What follows, if resumes could be written as memoirs, is an excerpt from mine.
In 1992, I got my MS in Management from Antioch University. This was a degree in the people side of management. A change agent’s dream. This might seem an odd leap, but I was driven.
I had spent six years bucking packages, wearing a brown polyester uniform, and hoping in and out of truck-looking “package cars” for United Parcel Service before grad school. My customers knew me as Elly UPS, no relation whatsoever to Alley Oop!
I liked it because something new happened every single day. I got to know who lived where, which businesses did what, and who was related to whom in that third generation alcoholic, former machine tool town situated between the Connecticut River and Unity New Hampshire. Just north of Old Fort #4. And yet, every day on my industrial route in Claremont was pretty much the same. It was the rules and roles of the company that made sense to me at first, and the money, $17.50 per hour in the 1980s. Pretty good back then, but we had to run fast for it, usually 9.5 hours per day.

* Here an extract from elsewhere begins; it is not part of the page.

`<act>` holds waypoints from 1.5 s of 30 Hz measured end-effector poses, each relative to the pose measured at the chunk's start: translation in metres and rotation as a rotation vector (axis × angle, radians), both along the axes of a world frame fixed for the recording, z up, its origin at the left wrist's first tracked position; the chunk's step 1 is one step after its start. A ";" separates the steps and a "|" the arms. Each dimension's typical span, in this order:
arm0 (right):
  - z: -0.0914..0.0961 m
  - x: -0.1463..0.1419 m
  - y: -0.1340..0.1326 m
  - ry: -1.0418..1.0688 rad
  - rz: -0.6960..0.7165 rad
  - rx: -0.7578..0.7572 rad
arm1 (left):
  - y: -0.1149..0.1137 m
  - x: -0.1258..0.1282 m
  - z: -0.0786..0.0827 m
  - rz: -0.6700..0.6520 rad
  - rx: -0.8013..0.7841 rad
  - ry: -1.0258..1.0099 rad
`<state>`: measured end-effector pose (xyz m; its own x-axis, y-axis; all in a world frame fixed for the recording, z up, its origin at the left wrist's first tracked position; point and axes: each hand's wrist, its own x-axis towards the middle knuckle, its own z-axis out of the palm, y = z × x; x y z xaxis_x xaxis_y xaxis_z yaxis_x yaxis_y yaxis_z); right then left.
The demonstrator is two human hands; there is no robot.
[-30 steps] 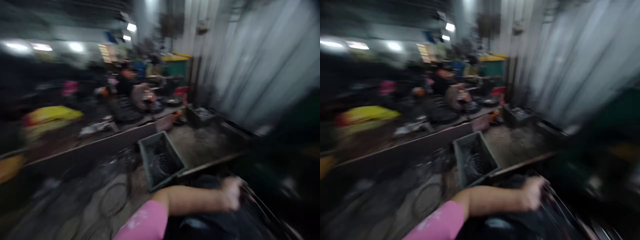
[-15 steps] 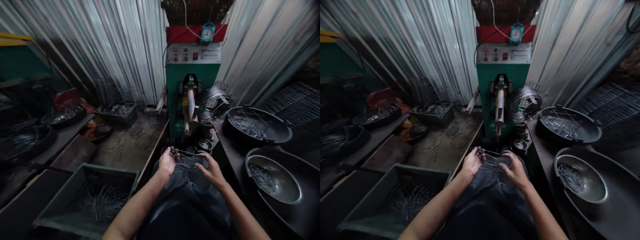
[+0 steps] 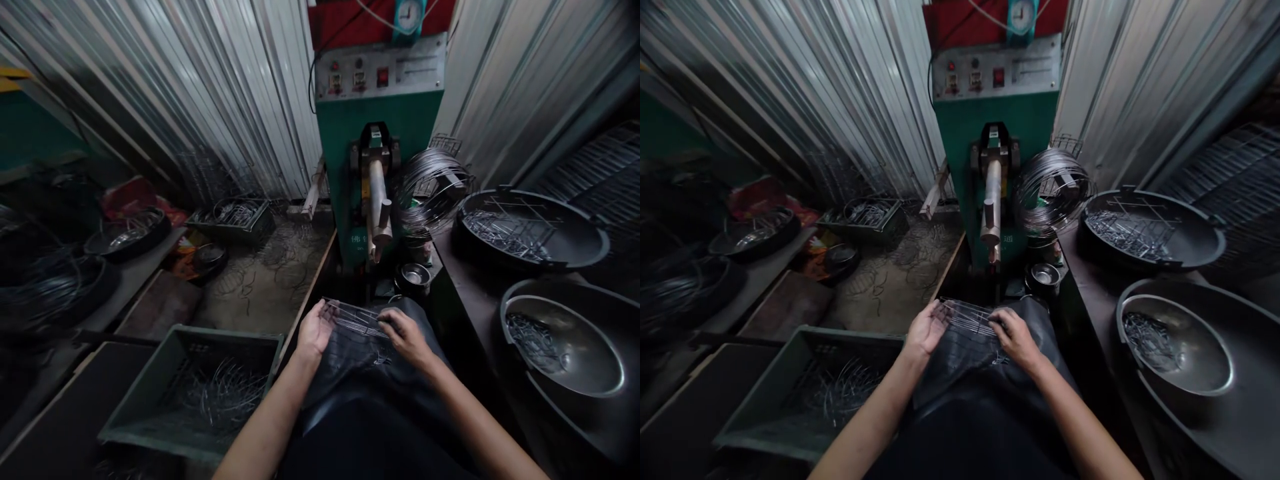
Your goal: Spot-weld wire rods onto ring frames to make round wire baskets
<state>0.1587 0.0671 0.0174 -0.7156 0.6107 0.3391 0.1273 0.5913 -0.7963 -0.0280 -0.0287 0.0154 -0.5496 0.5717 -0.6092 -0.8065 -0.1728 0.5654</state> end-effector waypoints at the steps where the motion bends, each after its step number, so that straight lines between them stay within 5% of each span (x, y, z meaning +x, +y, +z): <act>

I once created a database of hard to find customers. Because I was frustrated by the same old systemic mis-delivery problems. I took database and public speaking classes on the company dime. Used tuition reimbursement, a company benefit. Then I presented how we did it, for three years in a row, at district-wide Service Awareness Conferences in Manchester.
The biggest problem however was that my fellow drivers stopped sharing information with me. They’d learned things the hard way. Their area knowledge belonged to them. At least, I thought, we could have stopped calling up our PO Box customers, and once we’d found them and the package was delivered, discarding their location information. Technical solutions can’t always solve human behavior and process problems.